» Exercise material:

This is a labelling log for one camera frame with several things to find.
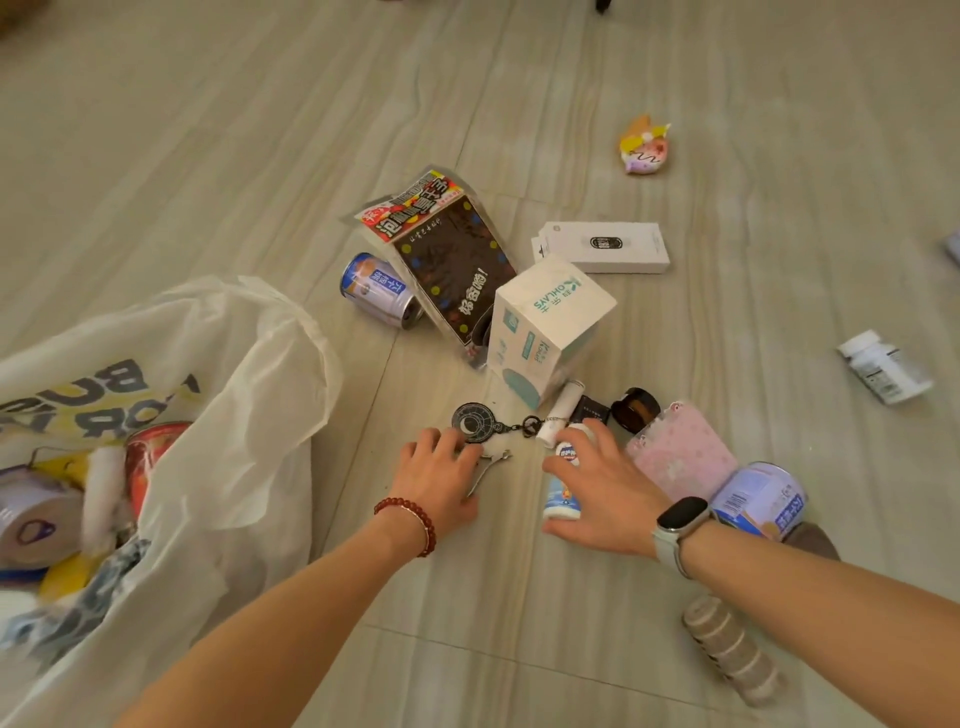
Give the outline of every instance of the watch face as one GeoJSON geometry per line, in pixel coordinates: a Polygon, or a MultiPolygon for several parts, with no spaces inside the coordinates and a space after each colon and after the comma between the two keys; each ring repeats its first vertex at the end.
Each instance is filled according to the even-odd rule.
{"type": "Polygon", "coordinates": [[[697,516],[709,508],[709,503],[701,497],[682,497],[667,508],[657,519],[657,525],[668,531],[679,531],[693,523],[697,516]]]}

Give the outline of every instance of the forearm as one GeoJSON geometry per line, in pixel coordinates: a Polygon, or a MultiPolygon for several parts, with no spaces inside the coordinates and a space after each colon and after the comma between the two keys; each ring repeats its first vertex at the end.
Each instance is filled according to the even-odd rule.
{"type": "Polygon", "coordinates": [[[422,548],[412,518],[383,511],[245,607],[194,645],[117,725],[291,725],[377,593],[422,548]]]}
{"type": "Polygon", "coordinates": [[[954,724],[960,606],[716,522],[684,567],[850,698],[894,726],[954,724]]]}

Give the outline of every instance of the white cardboard box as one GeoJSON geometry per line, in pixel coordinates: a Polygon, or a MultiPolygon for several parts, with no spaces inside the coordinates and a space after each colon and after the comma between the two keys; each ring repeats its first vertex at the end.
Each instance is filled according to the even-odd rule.
{"type": "Polygon", "coordinates": [[[537,409],[589,350],[616,299],[550,256],[496,289],[488,366],[537,409]]]}
{"type": "Polygon", "coordinates": [[[584,273],[662,273],[670,265],[657,223],[549,222],[532,243],[534,261],[558,255],[584,273]]]}

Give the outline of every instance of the white plastic bag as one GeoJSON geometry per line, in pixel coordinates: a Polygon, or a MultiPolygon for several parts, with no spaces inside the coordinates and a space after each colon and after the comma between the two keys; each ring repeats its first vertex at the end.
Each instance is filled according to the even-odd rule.
{"type": "Polygon", "coordinates": [[[52,667],[0,650],[0,726],[110,724],[205,631],[305,566],[307,440],[341,381],[316,322],[247,278],[187,283],[0,362],[0,469],[193,421],[158,461],[139,521],[149,546],[103,622],[52,667]]]}

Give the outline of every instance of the smartwatch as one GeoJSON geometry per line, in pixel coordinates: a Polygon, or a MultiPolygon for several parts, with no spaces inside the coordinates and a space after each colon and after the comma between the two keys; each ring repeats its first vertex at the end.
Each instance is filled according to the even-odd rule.
{"type": "Polygon", "coordinates": [[[677,571],[681,576],[692,579],[680,563],[680,541],[709,521],[709,518],[709,503],[696,496],[682,497],[663,511],[654,529],[657,561],[677,571]]]}

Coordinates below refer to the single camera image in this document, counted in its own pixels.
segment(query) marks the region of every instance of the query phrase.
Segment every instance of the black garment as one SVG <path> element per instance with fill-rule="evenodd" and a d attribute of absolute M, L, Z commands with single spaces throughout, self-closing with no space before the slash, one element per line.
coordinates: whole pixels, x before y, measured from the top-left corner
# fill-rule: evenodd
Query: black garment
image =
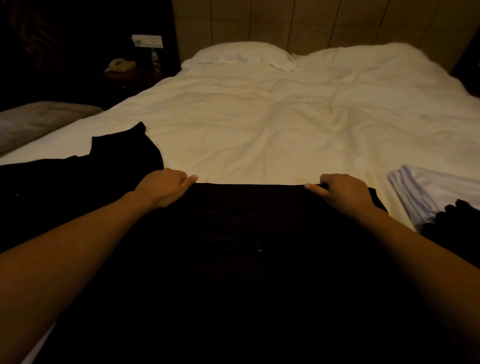
<path fill-rule="evenodd" d="M 142 124 L 94 138 L 88 156 L 0 167 L 2 250 L 162 167 Z M 322 198 L 303 186 L 208 183 L 132 227 L 36 363 L 192 357 L 461 361 L 373 237 Z"/>
<path fill-rule="evenodd" d="M 480 268 L 479 223 L 480 211 L 457 200 L 435 216 L 435 223 L 423 224 L 421 234 Z"/>

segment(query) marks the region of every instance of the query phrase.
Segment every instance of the mattress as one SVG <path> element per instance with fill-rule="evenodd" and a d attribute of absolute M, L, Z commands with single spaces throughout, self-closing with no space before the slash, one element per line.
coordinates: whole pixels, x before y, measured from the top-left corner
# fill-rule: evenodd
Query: mattress
<path fill-rule="evenodd" d="M 183 70 L 0 164 L 88 154 L 92 136 L 142 121 L 165 166 L 198 182 L 304 184 L 348 173 L 411 228 L 389 171 L 409 164 L 480 178 L 480 100 L 458 80 L 405 45 L 322 52 L 292 72 L 245 63 Z"/>

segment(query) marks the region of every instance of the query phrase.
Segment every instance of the plastic water bottle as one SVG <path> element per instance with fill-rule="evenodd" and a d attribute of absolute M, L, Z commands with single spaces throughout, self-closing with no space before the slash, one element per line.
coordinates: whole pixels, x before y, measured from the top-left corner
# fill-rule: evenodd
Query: plastic water bottle
<path fill-rule="evenodd" d="M 158 54 L 155 52 L 155 48 L 152 48 L 152 63 L 155 72 L 160 72 L 160 62 L 158 61 Z"/>

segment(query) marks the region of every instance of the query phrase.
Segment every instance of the wall outlet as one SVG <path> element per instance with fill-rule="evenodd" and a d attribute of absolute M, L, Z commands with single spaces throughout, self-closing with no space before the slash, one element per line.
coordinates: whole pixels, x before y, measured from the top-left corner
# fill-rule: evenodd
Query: wall outlet
<path fill-rule="evenodd" d="M 136 47 L 163 48 L 162 36 L 132 35 L 133 44 Z"/>

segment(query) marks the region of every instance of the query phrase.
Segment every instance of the nightstand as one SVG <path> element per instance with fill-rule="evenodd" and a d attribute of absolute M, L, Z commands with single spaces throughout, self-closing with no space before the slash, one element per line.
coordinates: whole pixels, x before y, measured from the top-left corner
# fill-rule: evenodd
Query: nightstand
<path fill-rule="evenodd" d="M 123 100 L 151 88 L 164 78 L 174 76 L 165 71 L 134 69 L 128 72 L 105 72 L 98 75 L 96 106 L 107 110 Z"/>

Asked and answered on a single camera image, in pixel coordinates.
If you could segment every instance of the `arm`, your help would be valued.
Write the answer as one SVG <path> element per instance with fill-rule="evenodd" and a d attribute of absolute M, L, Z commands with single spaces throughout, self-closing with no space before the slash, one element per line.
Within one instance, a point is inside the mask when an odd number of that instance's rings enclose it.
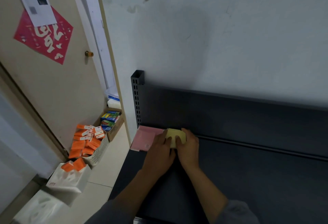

» Activity: Restate each line from the start of the listing through the line bearing "Give the outline of every instance of the white cardboard" word for word. Drop the pictures.

» Task answer:
This is a labelling log for one camera frame with several things to find.
Give the outline of every instance of the watch face as one GeoJSON geometry per line, in pixel coordinates: a Polygon, or a MultiPolygon for several parts, with no spaces inside the coordinates and a space after each colon and after the comma between the two keys; each ring repeats its first vertex at the end.
Each instance is filled according to the even-odd rule.
{"type": "Polygon", "coordinates": [[[697,516],[709,508],[709,503],[701,497],[682,497],[667,508],[657,519],[657,525],[668,531],[679,531],[693,523],[697,516]]]}

Give the outline of every instance of the forearm as one GeoJSON geometry per line, in pixel coordinates: a Polygon, or a MultiPolygon for several parts, with no spaces inside the coordinates and a space after each colon and after the comma between the two keys; each ring repeats its first vertex at the end.
Each instance is filled according to the even-odd rule.
{"type": "Polygon", "coordinates": [[[422,548],[412,518],[383,511],[245,607],[194,645],[117,725],[291,725],[377,593],[422,548]]]}
{"type": "Polygon", "coordinates": [[[954,724],[960,606],[716,522],[684,567],[850,698],[894,726],[954,724]]]}

Give the outline of every instance of the white cardboard box as one GeoJSON geometry per line, in pixel coordinates: a Polygon, or a MultiPolygon for several parts, with no spaces inside the coordinates and a space after each colon and after the comma between the two keys; each ring repeats its first vertex at the end.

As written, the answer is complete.